- **PROBLEM**:
Find the line with "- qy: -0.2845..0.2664" and the line with "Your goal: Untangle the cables" in the entries below; output exactly those two lines, every line between them, and no others.

☆ ☆ ☆ ☆ ☆

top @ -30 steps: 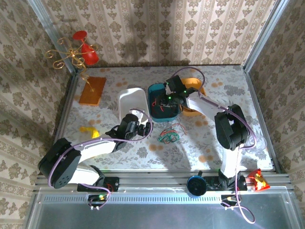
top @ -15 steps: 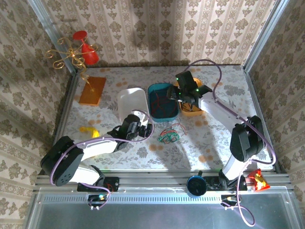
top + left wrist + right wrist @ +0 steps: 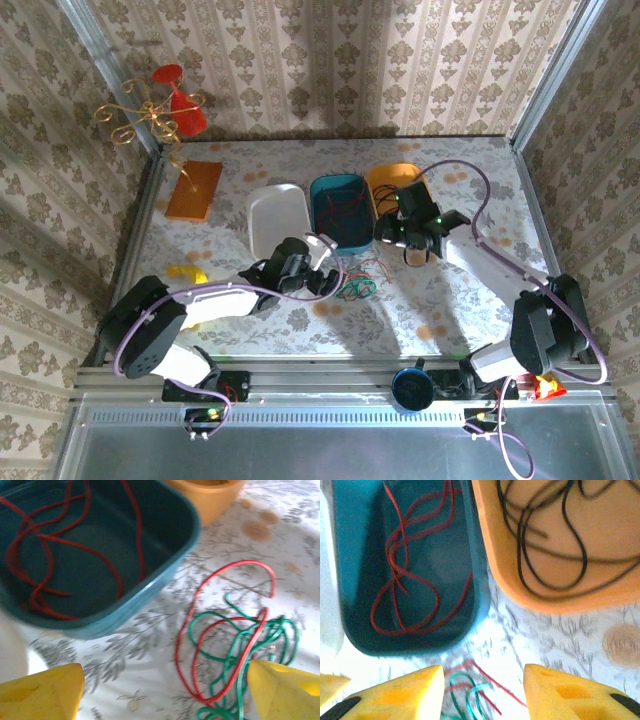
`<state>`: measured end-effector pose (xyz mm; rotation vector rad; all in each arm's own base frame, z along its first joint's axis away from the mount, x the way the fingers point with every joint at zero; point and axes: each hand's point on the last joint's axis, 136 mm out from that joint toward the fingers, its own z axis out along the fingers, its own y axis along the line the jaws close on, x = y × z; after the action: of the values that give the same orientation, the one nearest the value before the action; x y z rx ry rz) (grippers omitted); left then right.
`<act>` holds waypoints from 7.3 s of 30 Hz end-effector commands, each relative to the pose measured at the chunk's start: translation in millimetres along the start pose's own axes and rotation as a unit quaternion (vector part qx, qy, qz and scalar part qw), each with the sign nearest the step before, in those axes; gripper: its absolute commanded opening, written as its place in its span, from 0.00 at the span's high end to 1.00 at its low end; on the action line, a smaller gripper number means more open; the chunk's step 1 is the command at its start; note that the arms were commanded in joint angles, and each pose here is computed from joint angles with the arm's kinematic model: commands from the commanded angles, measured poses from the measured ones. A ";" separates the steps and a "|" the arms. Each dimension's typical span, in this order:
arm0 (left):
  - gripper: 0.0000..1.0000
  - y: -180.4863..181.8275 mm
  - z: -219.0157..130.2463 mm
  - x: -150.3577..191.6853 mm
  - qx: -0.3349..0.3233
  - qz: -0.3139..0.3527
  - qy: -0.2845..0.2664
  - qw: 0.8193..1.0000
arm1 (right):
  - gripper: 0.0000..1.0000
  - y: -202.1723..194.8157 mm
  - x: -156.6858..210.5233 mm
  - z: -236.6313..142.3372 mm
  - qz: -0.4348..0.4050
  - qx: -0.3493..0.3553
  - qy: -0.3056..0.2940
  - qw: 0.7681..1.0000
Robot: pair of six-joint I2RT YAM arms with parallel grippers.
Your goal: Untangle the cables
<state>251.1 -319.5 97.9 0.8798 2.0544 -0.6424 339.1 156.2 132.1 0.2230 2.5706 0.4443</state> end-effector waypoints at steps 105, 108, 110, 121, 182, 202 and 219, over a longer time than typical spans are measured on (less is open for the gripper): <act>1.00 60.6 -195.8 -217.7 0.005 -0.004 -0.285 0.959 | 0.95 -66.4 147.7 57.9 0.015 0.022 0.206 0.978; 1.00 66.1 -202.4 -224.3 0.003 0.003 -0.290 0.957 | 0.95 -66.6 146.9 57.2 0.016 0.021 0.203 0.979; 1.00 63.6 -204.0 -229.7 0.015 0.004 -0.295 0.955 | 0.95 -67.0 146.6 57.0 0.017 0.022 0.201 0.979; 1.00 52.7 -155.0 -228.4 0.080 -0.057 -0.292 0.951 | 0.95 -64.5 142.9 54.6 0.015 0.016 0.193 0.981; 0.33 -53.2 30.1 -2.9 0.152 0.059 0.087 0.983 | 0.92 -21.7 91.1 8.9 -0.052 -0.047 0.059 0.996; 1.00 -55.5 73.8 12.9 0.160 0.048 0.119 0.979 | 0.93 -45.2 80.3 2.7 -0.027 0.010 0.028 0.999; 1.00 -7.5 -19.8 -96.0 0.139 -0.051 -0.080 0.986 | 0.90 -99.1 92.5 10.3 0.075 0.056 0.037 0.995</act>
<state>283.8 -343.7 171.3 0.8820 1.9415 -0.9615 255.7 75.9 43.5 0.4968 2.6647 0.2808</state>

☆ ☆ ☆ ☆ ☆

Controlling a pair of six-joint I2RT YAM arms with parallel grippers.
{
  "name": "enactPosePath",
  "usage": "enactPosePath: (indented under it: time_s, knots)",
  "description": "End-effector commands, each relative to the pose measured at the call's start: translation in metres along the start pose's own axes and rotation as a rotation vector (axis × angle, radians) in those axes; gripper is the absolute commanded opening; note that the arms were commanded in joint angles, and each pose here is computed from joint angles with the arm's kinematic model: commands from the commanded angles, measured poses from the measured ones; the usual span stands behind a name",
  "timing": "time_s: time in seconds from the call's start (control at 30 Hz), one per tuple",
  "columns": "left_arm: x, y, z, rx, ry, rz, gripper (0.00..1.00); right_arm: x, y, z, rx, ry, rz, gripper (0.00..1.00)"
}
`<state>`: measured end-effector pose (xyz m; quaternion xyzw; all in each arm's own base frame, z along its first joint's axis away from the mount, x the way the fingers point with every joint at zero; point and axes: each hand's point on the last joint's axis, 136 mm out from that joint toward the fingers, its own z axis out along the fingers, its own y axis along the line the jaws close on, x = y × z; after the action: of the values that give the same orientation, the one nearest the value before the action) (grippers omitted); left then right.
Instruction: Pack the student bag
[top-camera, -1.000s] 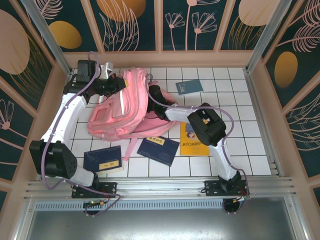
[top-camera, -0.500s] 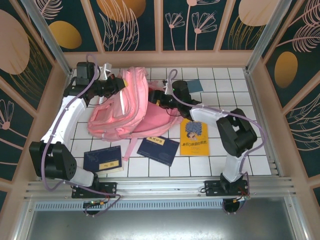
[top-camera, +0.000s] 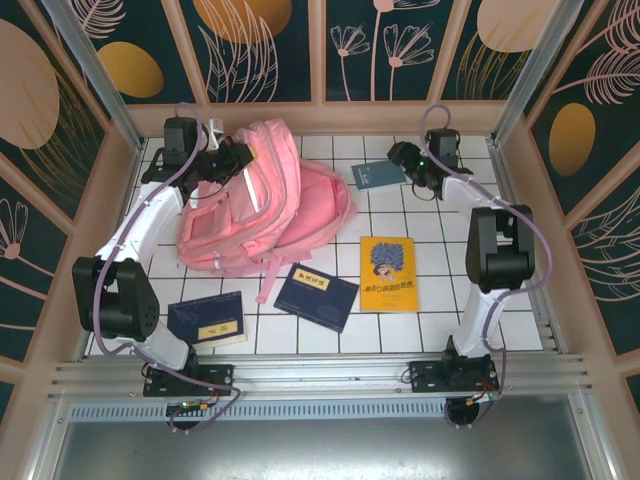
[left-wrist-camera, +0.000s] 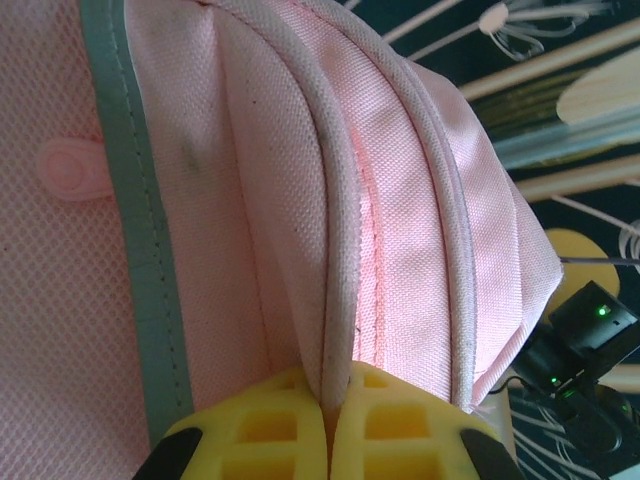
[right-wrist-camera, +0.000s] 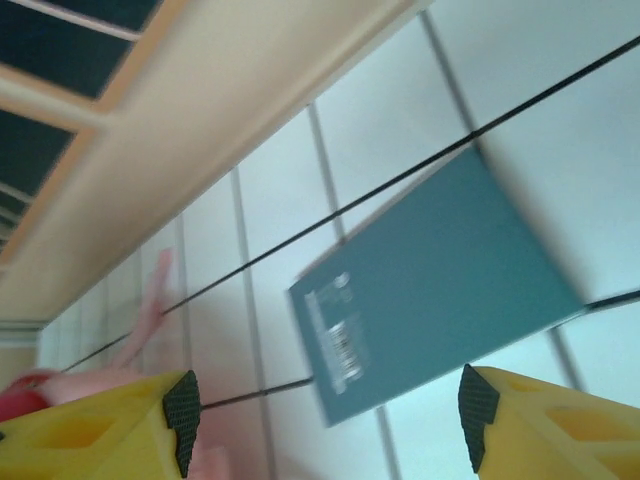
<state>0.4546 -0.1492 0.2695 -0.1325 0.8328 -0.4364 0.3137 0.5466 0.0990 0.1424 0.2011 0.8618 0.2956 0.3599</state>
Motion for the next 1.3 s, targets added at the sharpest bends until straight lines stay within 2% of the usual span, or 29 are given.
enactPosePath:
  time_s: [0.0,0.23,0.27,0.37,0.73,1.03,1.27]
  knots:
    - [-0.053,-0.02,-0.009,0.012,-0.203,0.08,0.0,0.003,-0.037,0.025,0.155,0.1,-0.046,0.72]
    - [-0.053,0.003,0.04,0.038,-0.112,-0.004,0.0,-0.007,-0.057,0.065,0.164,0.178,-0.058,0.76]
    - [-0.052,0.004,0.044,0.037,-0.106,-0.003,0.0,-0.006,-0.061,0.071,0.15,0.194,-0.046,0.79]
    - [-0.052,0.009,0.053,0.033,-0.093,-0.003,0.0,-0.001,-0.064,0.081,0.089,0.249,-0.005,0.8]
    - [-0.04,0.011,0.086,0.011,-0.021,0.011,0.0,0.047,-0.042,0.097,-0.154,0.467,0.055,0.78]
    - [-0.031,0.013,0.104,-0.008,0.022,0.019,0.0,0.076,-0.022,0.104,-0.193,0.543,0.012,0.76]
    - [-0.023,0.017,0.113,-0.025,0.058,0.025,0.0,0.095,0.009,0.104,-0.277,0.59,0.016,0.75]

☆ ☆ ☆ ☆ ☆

- **WRITTEN ANSWER**:
  - qy: -0.2845..0.2664
  - qw: 0.8193..1.0000
arm1 (right):
  - gripper: 0.0000..1.0000
  - y: -202.1723..194.8157 mm
  - x: -156.6858..210.5233 mm
  - z: -236.6313..142.3372 mm
  - qz: -0.4348..0.4050
  - qx: -0.3493..0.3553
  - qy: -0.3056..0.2940
  - qw: 0.7681..1.0000
Robot: pair of six-joint I2RT YAM arms with parallel grippers.
Your goal: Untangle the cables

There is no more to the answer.